ELMIRA, N.Y. (WETM) – The Joycrest Skating Rink, where families have roller-skated since the 1930’s, is up for sale. Warren Real Estate listed the property at $849,900. 18 News has confirmed Joycrest will still reopen in October as it searches for a buyer. The rink was family-owned and operated for decades until it was sold to the current owner in 2018. The listing says the property on 1570 Lake St is 34,000 square feet. The description reads:

“Great land development opportunity for either residential or commercial use. Consisting of 6.8 acres of level land, a large approx. 31,000 sq ft skating rink building, a 3-bay garage/barn that is need of rehab or demolished, and a 3-bedroom house that needs complete renovation. This would be a fantastic opportunity for a developer looking for acreage in Elmira with a short drive to I86. Not selling as an on going business but all equipment is included with an acceptable offer.”

The listing agent, William Shangraw, told 18 News “not selling as an on going business but all equipment is included with an acceptable offer” just means the financial records will not be transferred to the new owner. Mr. Shangraw says a new buyer could still continue to operate Joycrest under the same name, adding the roller rink is “turn key ready.” Mr. Shangraw told 18 News the current owner is declining an interview at this time.

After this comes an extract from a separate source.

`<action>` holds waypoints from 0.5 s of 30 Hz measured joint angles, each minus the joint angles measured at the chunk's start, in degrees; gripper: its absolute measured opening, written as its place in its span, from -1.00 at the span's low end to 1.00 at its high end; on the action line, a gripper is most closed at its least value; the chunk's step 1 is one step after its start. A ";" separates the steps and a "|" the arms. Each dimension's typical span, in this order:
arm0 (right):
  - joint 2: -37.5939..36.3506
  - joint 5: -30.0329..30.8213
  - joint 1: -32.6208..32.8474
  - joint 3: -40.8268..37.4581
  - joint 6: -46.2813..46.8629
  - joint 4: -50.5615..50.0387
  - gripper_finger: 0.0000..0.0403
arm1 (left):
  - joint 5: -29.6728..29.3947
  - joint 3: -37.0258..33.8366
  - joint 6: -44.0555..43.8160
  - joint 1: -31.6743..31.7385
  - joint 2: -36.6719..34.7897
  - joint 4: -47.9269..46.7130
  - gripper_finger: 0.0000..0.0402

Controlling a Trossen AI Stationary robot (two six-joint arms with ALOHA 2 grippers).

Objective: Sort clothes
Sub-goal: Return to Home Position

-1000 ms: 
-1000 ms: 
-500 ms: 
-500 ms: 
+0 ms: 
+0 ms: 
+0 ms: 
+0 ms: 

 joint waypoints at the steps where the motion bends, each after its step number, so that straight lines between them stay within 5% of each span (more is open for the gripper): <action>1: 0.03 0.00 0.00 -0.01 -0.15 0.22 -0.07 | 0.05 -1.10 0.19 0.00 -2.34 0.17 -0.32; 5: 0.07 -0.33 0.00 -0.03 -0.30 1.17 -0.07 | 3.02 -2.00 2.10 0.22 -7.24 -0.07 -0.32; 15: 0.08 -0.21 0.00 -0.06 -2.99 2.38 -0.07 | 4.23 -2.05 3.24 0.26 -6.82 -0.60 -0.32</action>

Chemung County property records list the current owner as Joycrest Holdings, LLC, based in Elmira Heights. The records list the 2023 full market value at $274,200. Records show the prior owner, Thomas E. Sloniger, sold the property in 2018 for $100,000. Mr. Sloniger operated the rink for 38 years. At the age of 99, Tom Sloniger passed away on Saturday, April 11, 2015. His daughter Donna Isaac spoke with 18 News in a report honoring his legacy:

“I’ve heard so many different stories about my dad,” said Isaac. “He was thoughtful. He was caring. He loves children and animals. He was tough. If nothing else he taught me to stand on my own two feet and I think that’s the strength that I’m gathering going forward is that I know that I can do this.”

“There’s four generations here,” said Isaac. “It’s myself, my husband Steve, now I have four sons and six grand babies. So we are, they are all going to be working. They don’t know that yet but they will be.”

Built in 1924, it began as one of the buildings in Grotto Park – home of the “cashmere grotto” which was an actual organization, an offshoot of the Masons.

It had its own band, park, clubhouse, and a restaurant on its first floor.

On the second floor, Boxing, wrestling, and dances were held.

In 1936, the Maple skating floor was installed.

In 1954, the name was changed from Grotto Park to Joycrest.